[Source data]
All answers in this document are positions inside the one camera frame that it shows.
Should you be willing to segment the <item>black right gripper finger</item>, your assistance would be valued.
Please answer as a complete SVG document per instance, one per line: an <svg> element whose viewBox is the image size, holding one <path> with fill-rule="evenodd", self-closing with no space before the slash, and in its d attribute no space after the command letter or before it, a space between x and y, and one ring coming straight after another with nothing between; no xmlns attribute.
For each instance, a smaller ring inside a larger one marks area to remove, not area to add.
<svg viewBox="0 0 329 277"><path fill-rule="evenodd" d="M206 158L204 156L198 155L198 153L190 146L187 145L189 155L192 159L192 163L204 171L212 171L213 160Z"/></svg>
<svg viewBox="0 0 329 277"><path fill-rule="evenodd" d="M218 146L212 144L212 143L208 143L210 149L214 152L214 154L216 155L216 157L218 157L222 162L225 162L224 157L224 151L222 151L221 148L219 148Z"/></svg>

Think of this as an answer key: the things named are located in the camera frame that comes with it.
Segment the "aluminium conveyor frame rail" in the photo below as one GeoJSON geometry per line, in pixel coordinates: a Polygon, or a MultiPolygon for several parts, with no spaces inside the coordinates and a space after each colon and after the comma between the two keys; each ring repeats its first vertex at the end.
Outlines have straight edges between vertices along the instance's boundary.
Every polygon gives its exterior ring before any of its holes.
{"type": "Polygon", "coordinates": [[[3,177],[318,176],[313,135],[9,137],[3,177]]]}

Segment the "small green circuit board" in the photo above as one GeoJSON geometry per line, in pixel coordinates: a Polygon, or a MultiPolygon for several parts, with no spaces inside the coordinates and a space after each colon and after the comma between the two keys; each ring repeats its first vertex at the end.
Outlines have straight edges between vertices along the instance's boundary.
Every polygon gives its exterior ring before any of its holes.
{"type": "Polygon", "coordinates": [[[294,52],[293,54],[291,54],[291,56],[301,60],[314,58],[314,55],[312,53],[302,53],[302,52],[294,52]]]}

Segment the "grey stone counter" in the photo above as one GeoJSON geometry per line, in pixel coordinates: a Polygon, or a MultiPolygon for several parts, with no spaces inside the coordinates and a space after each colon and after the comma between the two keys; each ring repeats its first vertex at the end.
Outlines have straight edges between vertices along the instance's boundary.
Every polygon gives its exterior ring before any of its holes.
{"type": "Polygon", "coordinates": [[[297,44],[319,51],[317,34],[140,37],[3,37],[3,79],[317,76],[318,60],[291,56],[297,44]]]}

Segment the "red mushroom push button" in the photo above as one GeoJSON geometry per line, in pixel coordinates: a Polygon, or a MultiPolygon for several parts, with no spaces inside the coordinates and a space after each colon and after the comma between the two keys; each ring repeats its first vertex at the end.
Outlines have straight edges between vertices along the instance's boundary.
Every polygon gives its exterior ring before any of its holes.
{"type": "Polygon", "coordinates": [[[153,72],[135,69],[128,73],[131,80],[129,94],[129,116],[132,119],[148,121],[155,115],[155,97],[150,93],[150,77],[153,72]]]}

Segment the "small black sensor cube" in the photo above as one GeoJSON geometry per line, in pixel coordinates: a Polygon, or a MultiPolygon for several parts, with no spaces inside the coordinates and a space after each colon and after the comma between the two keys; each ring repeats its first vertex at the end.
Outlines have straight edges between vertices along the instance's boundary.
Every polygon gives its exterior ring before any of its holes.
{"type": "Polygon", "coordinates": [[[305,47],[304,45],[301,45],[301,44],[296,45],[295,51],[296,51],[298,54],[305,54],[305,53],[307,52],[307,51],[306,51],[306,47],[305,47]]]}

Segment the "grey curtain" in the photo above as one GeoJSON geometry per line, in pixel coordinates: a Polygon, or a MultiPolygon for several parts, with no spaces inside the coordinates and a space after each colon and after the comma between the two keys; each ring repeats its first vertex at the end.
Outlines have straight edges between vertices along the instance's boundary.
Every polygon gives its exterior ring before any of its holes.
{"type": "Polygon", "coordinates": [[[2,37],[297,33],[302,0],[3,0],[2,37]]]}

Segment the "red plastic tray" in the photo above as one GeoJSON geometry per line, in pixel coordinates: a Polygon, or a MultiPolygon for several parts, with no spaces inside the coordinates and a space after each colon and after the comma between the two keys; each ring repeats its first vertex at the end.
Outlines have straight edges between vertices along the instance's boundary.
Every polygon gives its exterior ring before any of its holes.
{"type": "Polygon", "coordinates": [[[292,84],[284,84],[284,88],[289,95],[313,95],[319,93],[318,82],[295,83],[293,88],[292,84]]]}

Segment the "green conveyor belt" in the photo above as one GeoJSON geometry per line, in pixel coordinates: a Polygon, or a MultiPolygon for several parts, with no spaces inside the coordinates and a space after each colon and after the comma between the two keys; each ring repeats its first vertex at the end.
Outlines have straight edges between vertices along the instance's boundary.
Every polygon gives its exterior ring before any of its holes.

### Your assignment
Copy all of the data exactly. Skip nothing.

### Your response
All answers in this document are positions inside the one camera frame that it shows.
Should you be willing to segment the <item>black right gripper finger</item>, your assistance would be valued.
Please answer as a complete SVG document per instance, one per line: an <svg> element whose viewBox is the image size, holding one <path> with fill-rule="evenodd", self-closing with no space before the slash, and in its d attribute no space after the command letter or before it, a space between x and y, and one ring coming straight after another with nothing between; no xmlns attribute.
For each instance, a smaller ring inside a larger one marks area to remove, not area to add.
<svg viewBox="0 0 329 277"><path fill-rule="evenodd" d="M206 158L204 156L198 155L198 153L190 146L187 145L189 155L192 159L192 163L204 171L212 171L213 160Z"/></svg>
<svg viewBox="0 0 329 277"><path fill-rule="evenodd" d="M218 146L212 144L212 143L208 143L210 149L214 152L214 154L216 155L216 157L218 157L222 162L225 162L224 157L224 151L222 151L221 148L219 148Z"/></svg>

Think of this as an answer key: the things named are located in the camera frame that comes with it.
Segment the "aluminium conveyor frame rail" in the photo below as one GeoJSON geometry per line, in pixel coordinates: a Polygon, or a MultiPolygon for several parts, with no spaces inside the coordinates and a space after each colon and after the comma between the two keys; each ring repeats its first vertex at the end.
Outlines have straight edges between vertices along the instance's boundary.
Every polygon gives its exterior ring before any of its holes.
{"type": "Polygon", "coordinates": [[[3,177],[318,176],[313,135],[9,137],[3,177]]]}

Segment the "small green circuit board" in the photo above as one GeoJSON geometry per line, in pixel coordinates: a Polygon, or a MultiPolygon for several parts, with no spaces inside the coordinates and a space after each colon and after the comma between the two keys; each ring repeats its first vertex at the end.
Outlines have straight edges between vertices along the instance's boundary.
Every polygon gives its exterior ring before any of its holes.
{"type": "Polygon", "coordinates": [[[294,52],[293,54],[291,54],[291,56],[301,60],[314,58],[314,55],[312,53],[302,53],[302,52],[294,52]]]}

Segment the "grey stone counter" in the photo above as one GeoJSON geometry per line, in pixel coordinates: a Polygon, or a MultiPolygon for several parts, with no spaces inside the coordinates and a space after each colon and after the comma between the two keys; each ring repeats its first vertex at the end.
Outlines have straight edges between vertices along the instance's boundary.
Every polygon gives its exterior ring before any of its holes.
{"type": "Polygon", "coordinates": [[[297,44],[319,51],[317,34],[140,37],[3,37],[3,79],[317,76],[318,60],[291,56],[297,44]]]}

Segment the "red mushroom push button" in the photo above as one GeoJSON geometry per line, in pixel coordinates: a Polygon, or a MultiPolygon for several parts, with no spaces inside the coordinates and a space after each colon and after the comma between the two keys; each ring repeats its first vertex at the end.
Outlines have straight edges between vertices along the instance's boundary.
Every polygon gives its exterior ring before any of its holes.
{"type": "Polygon", "coordinates": [[[153,72],[135,69],[128,73],[131,80],[129,94],[129,116],[132,119],[148,121],[155,115],[155,97],[150,93],[150,77],[153,72]]]}

Segment the "small black sensor cube" in the photo above as one GeoJSON geometry per line, in pixel coordinates: a Polygon, or a MultiPolygon for several parts, with no spaces inside the coordinates and a space after each colon and after the comma between the two keys; each ring repeats its first vertex at the end.
Outlines have straight edges between vertices along the instance's boundary.
Every polygon gives its exterior ring before any of its holes.
{"type": "Polygon", "coordinates": [[[305,47],[304,45],[301,45],[301,44],[296,45],[295,51],[296,51],[298,54],[305,54],[305,53],[307,52],[307,51],[306,51],[306,47],[305,47]]]}

Segment the "grey curtain" in the photo above as one GeoJSON geometry per line, in pixel coordinates: a Polygon, or a MultiPolygon for several parts, with no spaces inside the coordinates and a space after each colon and after the comma between the two keys; each ring repeats its first vertex at the end.
Outlines have straight edges between vertices along the instance's boundary.
Every polygon gives its exterior ring before any of its holes.
{"type": "Polygon", "coordinates": [[[2,37],[297,33],[302,0],[3,0],[2,37]]]}

Segment the "red plastic tray" in the photo above as one GeoJSON geometry per line, in pixel coordinates: a Polygon, or a MultiPolygon for several parts, with no spaces inside the coordinates and a space after each colon and after the comma between the two keys; each ring repeats its first vertex at the end.
Outlines have straight edges between vertices along the instance's boundary.
Every polygon gives its exterior ring before any of its holes.
{"type": "Polygon", "coordinates": [[[292,84],[284,84],[284,88],[289,95],[313,95],[319,93],[318,82],[295,83],[293,88],[292,84]]]}

Segment the "green conveyor belt" in the photo above as one GeoJSON geometry per line, in pixel coordinates: a Polygon, or a MultiPolygon for several parts, with no spaces inside the coordinates and a space after each colon and after the comma between the two keys; each ring repeats its first vertex at the end.
Outlines have straight edges between vertices along the instance's boundary.
Every polygon gives its exterior ring before any of its holes.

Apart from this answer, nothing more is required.